- [What is needed]:
How many lines in the entries below contain the string "camera"? Reply with the number only.

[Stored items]
--- START ---

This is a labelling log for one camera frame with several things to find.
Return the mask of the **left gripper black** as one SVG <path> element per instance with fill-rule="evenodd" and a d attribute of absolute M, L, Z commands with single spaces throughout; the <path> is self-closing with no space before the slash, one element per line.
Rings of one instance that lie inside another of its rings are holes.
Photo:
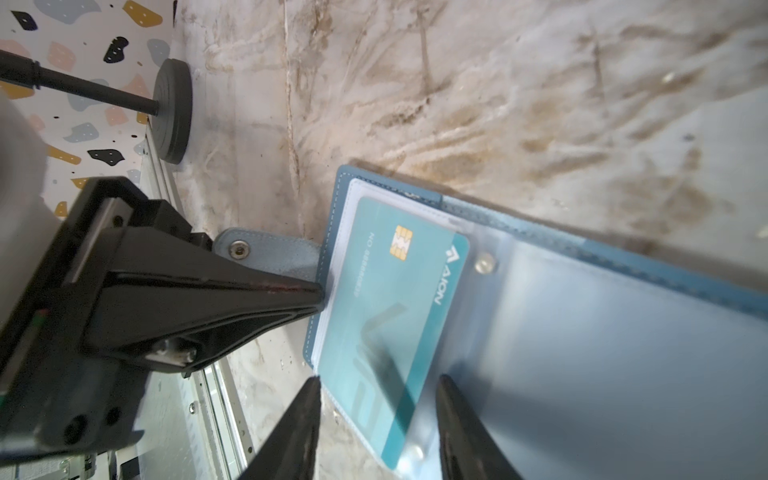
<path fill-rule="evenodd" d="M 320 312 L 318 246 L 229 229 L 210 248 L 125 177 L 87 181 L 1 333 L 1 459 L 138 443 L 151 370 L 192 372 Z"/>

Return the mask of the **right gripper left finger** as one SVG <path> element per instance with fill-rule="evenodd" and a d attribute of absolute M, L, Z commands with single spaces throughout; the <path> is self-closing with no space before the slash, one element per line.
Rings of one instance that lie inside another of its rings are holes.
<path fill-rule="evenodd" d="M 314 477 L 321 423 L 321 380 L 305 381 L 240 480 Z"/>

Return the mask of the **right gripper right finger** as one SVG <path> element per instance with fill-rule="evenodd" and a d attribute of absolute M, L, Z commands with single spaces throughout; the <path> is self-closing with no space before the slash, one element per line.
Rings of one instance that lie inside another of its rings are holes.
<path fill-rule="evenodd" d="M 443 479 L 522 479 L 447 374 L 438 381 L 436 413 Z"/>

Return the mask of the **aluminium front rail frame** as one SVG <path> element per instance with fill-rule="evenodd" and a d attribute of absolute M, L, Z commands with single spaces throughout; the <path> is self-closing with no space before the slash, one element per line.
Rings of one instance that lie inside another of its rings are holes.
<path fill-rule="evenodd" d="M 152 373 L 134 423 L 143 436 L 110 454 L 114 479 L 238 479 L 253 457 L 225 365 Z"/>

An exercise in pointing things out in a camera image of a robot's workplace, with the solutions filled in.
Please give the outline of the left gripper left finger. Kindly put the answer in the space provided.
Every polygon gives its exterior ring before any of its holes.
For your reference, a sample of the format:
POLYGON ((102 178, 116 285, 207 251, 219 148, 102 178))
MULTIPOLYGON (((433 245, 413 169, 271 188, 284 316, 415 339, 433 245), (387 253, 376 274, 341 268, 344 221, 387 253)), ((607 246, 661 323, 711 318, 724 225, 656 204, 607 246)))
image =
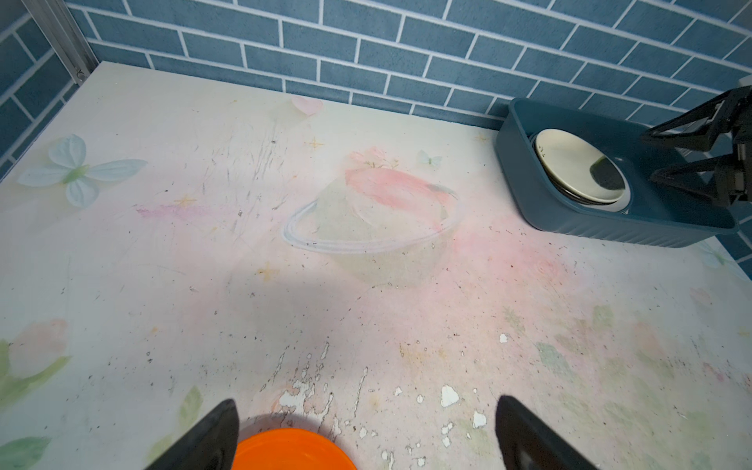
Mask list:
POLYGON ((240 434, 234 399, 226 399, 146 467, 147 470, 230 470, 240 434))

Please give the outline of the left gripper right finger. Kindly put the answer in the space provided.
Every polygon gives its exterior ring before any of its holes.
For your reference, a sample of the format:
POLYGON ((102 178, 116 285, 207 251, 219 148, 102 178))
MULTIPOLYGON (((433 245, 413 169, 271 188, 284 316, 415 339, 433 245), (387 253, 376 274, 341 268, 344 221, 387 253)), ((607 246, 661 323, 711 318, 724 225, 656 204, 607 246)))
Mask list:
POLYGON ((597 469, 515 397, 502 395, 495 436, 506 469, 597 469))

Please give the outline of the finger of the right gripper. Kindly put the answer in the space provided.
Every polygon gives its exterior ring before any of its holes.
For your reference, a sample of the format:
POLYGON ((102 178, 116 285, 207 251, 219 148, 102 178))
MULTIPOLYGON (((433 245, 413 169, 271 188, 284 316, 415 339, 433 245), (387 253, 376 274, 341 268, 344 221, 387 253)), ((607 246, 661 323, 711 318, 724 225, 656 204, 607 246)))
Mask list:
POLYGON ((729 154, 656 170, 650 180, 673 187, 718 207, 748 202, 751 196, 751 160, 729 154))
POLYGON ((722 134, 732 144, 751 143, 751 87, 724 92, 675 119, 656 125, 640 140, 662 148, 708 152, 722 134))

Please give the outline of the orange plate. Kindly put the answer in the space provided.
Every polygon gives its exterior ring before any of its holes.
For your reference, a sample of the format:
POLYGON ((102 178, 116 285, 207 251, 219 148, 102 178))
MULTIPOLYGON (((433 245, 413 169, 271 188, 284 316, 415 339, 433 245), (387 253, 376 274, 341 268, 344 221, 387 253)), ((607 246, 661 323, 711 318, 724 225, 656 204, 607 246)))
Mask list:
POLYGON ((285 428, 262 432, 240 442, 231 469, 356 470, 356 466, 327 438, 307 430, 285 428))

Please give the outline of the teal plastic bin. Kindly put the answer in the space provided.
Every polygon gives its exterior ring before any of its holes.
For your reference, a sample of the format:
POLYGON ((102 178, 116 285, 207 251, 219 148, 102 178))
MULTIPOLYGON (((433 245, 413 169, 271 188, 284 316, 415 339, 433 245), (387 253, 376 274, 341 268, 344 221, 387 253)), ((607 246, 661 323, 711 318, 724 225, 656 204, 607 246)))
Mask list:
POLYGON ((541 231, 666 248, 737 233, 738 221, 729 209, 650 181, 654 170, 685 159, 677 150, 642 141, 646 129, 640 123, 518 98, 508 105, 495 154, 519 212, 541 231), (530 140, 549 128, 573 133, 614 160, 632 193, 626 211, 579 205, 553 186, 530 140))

--- END ---

- [Answer box]:
2